In this exercise we build a small vocabulary isolated word recogniser using a recurrent network classifier.


(a) Import the usual libraries. Run the code and add comments.

In [0]:
# import standard library modules
import pandas as pd
import numpy as np
import matplotlib.pyplot as plt
%matplotlib inline

# import keras toolkit
%tensorflow_version 2.x
from tensorflow.keras.models import Sequential, Model
from tensorflow.keras.layers import Dense, Embedding, Flatten, SimpleRNN, LSTM, GRU, Bidirectional, Dropout
from tensorflow.keras.preprocessing.sequence import pad_sequences

---
(b) Download a data set and prepare for processing. Run the code and add comments.

In [0]:
# set up the coding we will use for the commands as a dictionary
COMMANDS={ "yes":0, "no":1, "up":2, "down":3, "left":4, "right":5, "on":6, "off":7, "stop":8, "go":9 }

# download the speech data and unpack into contant length sequences
def prepare_data(filename,maxseq):
  # read the dataset
  df=pd.read_csv(filename)
  # group the data by recording
  grouped=df.groupby("FILE")
  nseq=len(grouped)
  # set up the array to hold the feature date (19=#filterbankchannels)
  feats=np.zeros((nseq,maxseq,19))
  # set up the array to hold the command codes
  labels=np.zeros((nseq),dtype='int')
  # loop through each group (=each file)
  i=0
  for name,group in grouped:
    # name = command name, group=speech data
    n=min(len(group),maxseq)
    # copy the speech data into the feature array
    feats[i,0:n,:] = group.iloc[0:n,2:21].to_numpy()
    # copy the command name into the labels array
    labels[i]=COMMANDS[group.LABEL.iat[0]]
    i+=1
  # normalise the data so that the top 50dB is mapped to 0..1
  limit=np.amax(feats)-50
  feats=(feats-limit)/50
  feats[feats<0]=0
  # return the imported data in random order
  p = np.random.permutation(nseq)
  return feats[p,:,:],labels[p]

# load training, validation and test data
Xtrain, ytrain = prepare_data("https://www.phon.ucl.ac.uk/courses/pals0039/data/command-train.csv",100)
Xval, yval = prepare_data("https://www.phon.ucl.ac.uk/courses/pals0039/data/command-valid.csv",100)
Xtest, ytest = prepare_data("https://www.phon.ucl.ac.uk/courses/pals0039/data/command-test.csv",100)

# report what we have got
print(Xtrain.shape,ytrain.shape)
print(Xval.shape,yval.shape)
print(Xtest.shape,ytest.shape)


---
(c) Display some of the command words.
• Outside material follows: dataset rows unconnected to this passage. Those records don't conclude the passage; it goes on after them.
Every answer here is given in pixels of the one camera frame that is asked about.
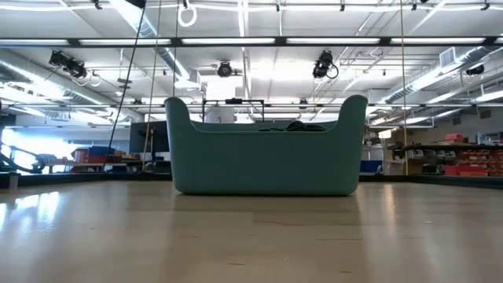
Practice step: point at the teal plastic bin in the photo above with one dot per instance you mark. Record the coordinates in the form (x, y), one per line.
(267, 165)

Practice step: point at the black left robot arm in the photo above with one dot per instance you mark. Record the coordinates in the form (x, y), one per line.
(27, 170)

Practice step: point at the white cylindrical tank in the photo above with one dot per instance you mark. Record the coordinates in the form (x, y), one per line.
(220, 114)

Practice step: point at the black ceiling spotlight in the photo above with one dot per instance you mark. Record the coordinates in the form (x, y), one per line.
(475, 70)
(72, 66)
(323, 63)
(225, 69)

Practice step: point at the black monitor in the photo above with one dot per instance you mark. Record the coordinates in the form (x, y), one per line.
(149, 135)

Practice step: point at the blue storage bin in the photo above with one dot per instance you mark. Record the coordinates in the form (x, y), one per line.
(371, 166)

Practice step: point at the red and blue bins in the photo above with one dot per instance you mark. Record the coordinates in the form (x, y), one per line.
(94, 154)

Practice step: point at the shelf with red bins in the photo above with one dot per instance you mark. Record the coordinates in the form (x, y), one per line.
(471, 161)

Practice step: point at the black metal frame rig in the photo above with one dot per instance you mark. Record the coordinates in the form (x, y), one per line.
(220, 101)

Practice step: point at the silver air duct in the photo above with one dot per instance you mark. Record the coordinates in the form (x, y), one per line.
(432, 76)
(145, 23)

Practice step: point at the black aluminium table frame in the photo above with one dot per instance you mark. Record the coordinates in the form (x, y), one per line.
(78, 178)

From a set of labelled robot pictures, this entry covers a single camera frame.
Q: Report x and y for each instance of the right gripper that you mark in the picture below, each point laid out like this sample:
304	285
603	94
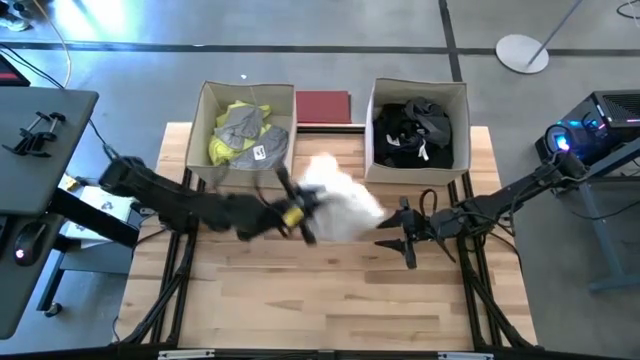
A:
430	226

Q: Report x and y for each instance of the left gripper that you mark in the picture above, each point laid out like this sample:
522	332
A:
295	215

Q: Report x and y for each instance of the white garment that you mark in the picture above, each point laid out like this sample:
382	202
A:
345	205

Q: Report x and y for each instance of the grey garment with label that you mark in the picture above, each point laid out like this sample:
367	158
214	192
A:
272	147

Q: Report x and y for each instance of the yellow garment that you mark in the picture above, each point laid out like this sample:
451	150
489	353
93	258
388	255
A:
220	152

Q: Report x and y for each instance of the black garment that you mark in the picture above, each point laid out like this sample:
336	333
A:
390	125

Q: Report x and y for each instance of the dark grey garment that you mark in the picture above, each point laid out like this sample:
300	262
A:
430	117

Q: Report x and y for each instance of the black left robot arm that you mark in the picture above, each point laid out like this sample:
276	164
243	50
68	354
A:
165	197

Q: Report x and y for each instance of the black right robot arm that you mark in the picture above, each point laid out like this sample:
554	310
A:
500	200

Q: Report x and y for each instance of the beige fabric storage bin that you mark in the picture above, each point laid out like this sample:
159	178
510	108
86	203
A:
225	175
415	176

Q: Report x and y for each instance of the dark red book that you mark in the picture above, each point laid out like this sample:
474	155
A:
322	107

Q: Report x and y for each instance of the white cardboard box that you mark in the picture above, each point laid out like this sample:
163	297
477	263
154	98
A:
100	207

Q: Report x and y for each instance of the round white stand base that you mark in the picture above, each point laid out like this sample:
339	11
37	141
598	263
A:
515	52

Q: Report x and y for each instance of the black computer with coloured lights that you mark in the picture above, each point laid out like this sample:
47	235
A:
615	115

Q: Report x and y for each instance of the grey stand pole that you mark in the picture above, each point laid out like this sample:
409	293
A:
556	32

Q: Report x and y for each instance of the grey desk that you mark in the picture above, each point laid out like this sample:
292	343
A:
50	175

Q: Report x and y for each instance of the black bar clamp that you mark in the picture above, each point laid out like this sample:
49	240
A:
44	136
22	136

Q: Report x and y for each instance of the black computer mouse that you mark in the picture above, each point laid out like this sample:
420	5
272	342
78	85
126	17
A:
30	240

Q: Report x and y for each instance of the black screen device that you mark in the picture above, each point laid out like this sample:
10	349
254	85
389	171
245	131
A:
10	75

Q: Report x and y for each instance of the person's shoe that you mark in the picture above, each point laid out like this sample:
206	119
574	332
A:
15	22

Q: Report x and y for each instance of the silver bracket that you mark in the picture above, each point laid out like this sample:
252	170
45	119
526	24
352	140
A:
185	354
465	356

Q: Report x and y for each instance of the black aluminium frame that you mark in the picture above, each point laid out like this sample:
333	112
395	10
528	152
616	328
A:
280	356

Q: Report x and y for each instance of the grey metal table frame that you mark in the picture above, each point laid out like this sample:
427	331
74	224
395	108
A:
595	225

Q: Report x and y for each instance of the black desk leg frame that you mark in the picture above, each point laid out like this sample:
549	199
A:
90	220

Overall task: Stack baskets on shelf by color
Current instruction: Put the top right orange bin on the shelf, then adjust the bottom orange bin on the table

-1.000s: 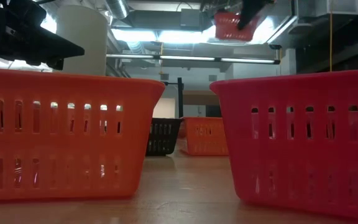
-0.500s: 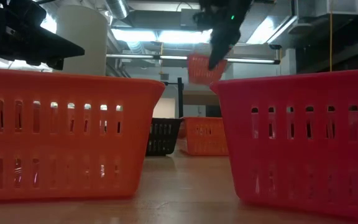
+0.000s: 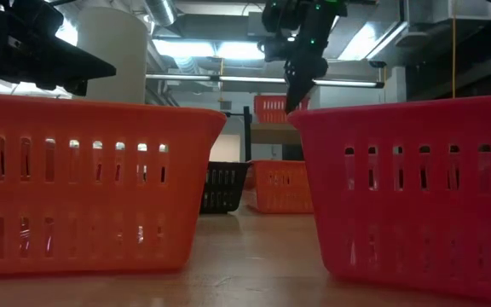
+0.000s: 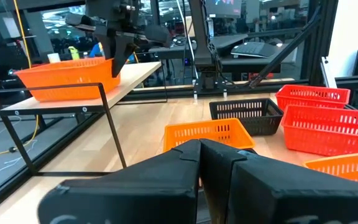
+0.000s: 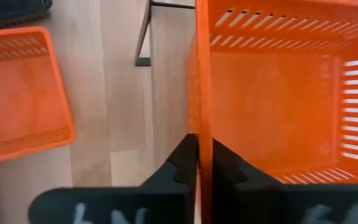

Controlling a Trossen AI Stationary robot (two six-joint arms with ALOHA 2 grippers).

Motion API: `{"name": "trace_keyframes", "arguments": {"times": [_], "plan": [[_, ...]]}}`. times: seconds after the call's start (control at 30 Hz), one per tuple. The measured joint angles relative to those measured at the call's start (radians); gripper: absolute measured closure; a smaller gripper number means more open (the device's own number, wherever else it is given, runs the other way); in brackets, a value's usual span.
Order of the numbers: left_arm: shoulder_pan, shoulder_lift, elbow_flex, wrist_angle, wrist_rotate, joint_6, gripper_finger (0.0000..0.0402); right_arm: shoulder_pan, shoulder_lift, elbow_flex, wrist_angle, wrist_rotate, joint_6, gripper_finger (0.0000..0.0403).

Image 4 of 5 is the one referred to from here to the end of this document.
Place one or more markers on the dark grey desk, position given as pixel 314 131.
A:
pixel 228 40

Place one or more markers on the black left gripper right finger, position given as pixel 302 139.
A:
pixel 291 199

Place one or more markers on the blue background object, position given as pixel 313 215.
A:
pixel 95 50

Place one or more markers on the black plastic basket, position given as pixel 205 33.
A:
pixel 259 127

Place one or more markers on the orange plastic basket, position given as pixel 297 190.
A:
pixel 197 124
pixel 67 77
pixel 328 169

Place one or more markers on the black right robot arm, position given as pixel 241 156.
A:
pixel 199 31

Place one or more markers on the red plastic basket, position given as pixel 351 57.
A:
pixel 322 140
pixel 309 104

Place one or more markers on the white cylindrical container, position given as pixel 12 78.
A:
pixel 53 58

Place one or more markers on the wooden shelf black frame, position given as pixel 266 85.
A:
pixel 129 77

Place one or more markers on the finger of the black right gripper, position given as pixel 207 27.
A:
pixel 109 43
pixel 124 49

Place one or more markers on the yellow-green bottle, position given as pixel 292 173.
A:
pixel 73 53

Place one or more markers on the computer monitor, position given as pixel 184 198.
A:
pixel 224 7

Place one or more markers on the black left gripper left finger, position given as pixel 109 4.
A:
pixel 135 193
Run the code and add comments.

In [0]:
# get list of command words
labellist=list(COMMANDS.keys())
# for the first five words
for i in range(5):
  # display the spectrogram
  word = Xtrain[i]
  plt.imshow(word.T, origin='lower',cmap='binary')
  # title with the name of command
  plt.title(labellist[int(ytrain[i])])
  plt.show()


---
(d) Build a model. Run the code and add comments.

In [0]:
# get basic sizes of problem
seqlen=Xtrain.shape[1]
isize=Xtrain.shape[2]
osize=len(COMMANDS)

# build a recurrent network with 10 outputs
model = Sequential()
model.add(Bidirectional(LSTM(16, return_sequences=True),merge_mode='ave',input_shape=(seqlen,isize)));
model.add(Flatten())
model.add(Dense(osize, activation='softmax'));
#
# compile the network to produce 10-way classifications specified as integer labels
model.compile(loss='sparse_categorical_crossentropy', optimizer='rmsprop', metrics=['accuracy'])
print(model.summary())

---
(e) Train the model. Run the code and add commants.

In [0]:
# train the model for 25 epochs (may not be enough)
history=model.fit(Xtrain,ytrain, validation_data=(Xval,yval), epochs=25)


---
(f) Evaluate model on test set. Run the code and add comments.

In [0]:
# get the accuracy on the test data
score,acc = model.evaluate(Xtest,ytest,verbose=0)
print("Test accuracy: %.2f" % (acc));

# get the actual predictions
ypred = model.predict(Xtest)
ypred=np.argmax(ypred,axis=1)

# get the list of commands
labellist=COMMANDS.keys()

# use the pandas crosstabs function to calculate and print confusion matrix
y_actu = pd.Categorical.from_codes(ytest, categories=labellist)
y_pred = pd.Categorical.from_codes(ypred, categories=labellist)
df_confusion = pd.crosstab(y_actu, y_pred, margins=False, normalize='index',dropna=False)
df_confusion

---
(g) Experiment with different network configurations and amounts of training. Plot the loss and accuracy curves for the train and validation data. What is the best performance you can obtain on the test set?